In the records below, count every line that contains the word "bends" and report only the total.

Information:
◇ ◇ ◇ ◇

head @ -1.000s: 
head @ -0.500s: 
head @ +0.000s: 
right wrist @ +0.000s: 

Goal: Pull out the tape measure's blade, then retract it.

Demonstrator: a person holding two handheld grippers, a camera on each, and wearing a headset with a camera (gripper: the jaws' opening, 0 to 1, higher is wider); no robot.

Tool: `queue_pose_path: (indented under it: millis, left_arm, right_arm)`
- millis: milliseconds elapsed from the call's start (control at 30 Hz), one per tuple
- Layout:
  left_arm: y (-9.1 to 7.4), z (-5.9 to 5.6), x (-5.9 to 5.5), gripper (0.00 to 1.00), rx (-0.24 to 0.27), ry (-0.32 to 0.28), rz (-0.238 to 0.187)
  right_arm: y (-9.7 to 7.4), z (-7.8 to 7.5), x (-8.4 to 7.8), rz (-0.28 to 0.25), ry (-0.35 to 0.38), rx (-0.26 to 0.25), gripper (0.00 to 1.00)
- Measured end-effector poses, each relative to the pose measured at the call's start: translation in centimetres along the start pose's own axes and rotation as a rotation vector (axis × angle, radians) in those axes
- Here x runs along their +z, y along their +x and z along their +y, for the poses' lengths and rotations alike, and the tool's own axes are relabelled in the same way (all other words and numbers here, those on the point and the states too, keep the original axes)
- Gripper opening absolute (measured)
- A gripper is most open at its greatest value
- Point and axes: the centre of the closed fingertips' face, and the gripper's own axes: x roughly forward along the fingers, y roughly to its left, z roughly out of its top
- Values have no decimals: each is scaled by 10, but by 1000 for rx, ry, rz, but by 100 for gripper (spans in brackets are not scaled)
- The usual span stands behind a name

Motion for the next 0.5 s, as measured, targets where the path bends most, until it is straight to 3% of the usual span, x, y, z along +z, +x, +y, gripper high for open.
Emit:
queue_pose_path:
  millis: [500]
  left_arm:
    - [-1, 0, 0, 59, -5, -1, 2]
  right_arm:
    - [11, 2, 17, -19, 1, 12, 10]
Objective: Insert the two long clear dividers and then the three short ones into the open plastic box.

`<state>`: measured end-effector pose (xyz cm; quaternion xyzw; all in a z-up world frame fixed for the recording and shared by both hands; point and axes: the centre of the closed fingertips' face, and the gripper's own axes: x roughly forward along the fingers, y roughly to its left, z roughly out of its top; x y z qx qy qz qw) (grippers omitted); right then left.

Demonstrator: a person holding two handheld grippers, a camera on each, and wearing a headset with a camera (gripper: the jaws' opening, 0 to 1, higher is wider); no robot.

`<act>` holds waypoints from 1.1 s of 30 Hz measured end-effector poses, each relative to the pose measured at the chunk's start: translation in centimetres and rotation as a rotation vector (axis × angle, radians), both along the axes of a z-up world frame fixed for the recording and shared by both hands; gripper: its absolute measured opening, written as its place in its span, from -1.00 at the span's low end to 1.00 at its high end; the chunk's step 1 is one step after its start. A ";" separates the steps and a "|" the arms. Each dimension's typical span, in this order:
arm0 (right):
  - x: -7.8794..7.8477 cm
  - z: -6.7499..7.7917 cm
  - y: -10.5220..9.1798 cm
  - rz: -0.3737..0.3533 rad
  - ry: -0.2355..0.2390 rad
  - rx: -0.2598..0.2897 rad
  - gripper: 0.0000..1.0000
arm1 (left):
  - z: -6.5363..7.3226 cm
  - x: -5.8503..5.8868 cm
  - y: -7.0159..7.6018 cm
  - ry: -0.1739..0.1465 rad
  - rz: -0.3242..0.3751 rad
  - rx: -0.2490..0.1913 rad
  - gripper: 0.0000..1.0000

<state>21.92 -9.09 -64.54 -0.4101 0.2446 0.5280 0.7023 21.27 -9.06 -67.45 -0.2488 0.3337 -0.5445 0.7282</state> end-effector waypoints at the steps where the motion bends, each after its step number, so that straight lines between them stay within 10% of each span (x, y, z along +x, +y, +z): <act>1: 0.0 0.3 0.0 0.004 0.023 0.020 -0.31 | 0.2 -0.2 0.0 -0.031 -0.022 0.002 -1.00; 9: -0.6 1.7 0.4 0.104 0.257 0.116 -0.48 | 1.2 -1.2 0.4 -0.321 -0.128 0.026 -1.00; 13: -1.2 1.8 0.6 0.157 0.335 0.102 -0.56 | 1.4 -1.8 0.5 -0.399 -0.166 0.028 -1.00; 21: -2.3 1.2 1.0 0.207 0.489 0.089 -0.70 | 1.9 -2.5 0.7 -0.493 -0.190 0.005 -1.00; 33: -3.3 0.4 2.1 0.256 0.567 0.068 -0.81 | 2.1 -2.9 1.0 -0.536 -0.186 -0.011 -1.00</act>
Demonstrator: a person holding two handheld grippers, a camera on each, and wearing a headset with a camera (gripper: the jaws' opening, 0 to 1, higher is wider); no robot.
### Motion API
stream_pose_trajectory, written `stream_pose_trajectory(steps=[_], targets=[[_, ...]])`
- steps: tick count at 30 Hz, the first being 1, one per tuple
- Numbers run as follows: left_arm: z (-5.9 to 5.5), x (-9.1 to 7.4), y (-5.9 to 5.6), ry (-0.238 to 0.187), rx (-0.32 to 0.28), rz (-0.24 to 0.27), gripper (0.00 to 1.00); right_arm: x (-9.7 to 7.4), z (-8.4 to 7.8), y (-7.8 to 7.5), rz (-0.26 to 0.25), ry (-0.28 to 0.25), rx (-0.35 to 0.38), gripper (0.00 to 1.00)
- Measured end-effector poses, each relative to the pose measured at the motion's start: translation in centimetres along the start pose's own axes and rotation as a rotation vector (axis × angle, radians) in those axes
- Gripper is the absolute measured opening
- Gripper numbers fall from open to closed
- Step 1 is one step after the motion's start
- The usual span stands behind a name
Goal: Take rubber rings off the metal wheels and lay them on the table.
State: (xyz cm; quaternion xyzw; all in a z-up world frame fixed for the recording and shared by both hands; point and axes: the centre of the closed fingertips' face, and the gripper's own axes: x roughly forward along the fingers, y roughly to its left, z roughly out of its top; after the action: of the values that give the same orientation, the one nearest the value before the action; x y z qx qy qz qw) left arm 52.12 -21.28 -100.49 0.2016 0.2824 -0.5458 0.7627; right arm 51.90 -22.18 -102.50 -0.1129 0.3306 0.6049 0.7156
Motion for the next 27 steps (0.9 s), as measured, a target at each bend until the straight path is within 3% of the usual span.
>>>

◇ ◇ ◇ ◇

Your solution: 2